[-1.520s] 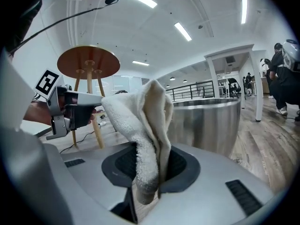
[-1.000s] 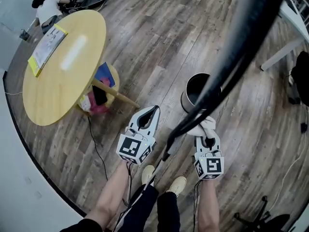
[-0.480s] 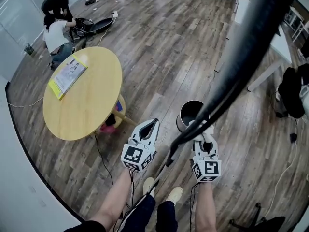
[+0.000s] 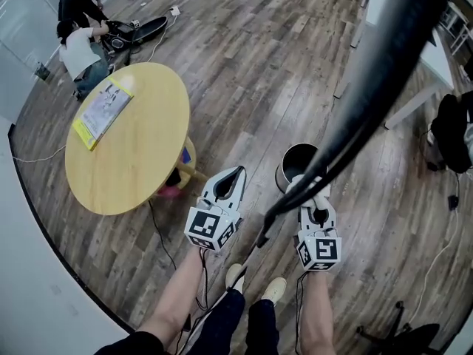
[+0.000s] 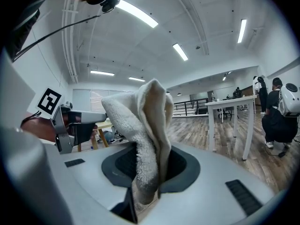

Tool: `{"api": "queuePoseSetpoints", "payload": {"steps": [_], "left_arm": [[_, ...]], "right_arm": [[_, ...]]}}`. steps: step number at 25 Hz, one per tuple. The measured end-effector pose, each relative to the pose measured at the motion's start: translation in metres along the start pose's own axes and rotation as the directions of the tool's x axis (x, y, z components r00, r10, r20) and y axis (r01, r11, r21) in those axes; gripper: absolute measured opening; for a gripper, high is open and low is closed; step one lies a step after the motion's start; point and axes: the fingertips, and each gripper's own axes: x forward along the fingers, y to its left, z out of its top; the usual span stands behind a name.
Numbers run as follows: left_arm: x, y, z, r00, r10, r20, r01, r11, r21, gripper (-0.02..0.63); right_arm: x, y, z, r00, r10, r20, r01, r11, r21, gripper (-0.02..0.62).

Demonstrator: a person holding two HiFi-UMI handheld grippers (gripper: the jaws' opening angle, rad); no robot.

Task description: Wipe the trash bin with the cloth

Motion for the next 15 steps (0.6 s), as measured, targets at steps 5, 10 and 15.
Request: {"api": "queuePoseSetpoints", "payload": {"steps": [5, 10, 15], "left_arm": [[0.003, 0.016, 0.009, 1.0, -0.023, 0.009, 0.023, 1.0, 0.005, -0.005], [-0.001, 0.04, 0.018, 0.999, -0.029, 0.021, 0.028, 1.0, 0.013, -0.005], [-0.001, 0.068, 0.024, 1.0, -0.011, 0.026, 0.011, 1.0, 0.012, -0.005]], "right_arm": [[0.01, 0.011, 0.007, 1.0, -0.024, 0.002, 0.024, 1.0, -0.007, 0.095], [0.028, 0.03, 0.016, 1.0, -0.03, 0.011, 0.03, 1.0, -0.009, 0.095], [0.052, 0.05, 0.024, 1.0, -0.008, 0.013, 0.008, 1.0, -0.015, 0.095]]}}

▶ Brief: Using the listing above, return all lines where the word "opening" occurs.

▶ Your response:
Tool: `{"api": "queuePoseSetpoints", "payload": {"steps": [_], "left_arm": [[_, ...]], "right_arm": [[_, ...]]}}`. steps: step number at 25 Hz, one per tuple. The measured end-effector pose, each relative to the pose measured at the motion's start: translation in metres along the start pose's own axes and rotation as the directions of the tool's x axis (x, y, z components r00, r10, r20) and y axis (r01, r11, r21) in those axes; gripper: absolute measured opening; for a gripper, high is open and low is closed; step one lies a step after the motion's start; point and axes: the fingertips, and each gripper's own axes: x forward along the fingers, y to its left, z out of its top; the usual span stands behind a name.
Demonstrator: a person holding two HiFi-UMI handheld grippers (gripper: the jaws' opening angle, rad); no robot.

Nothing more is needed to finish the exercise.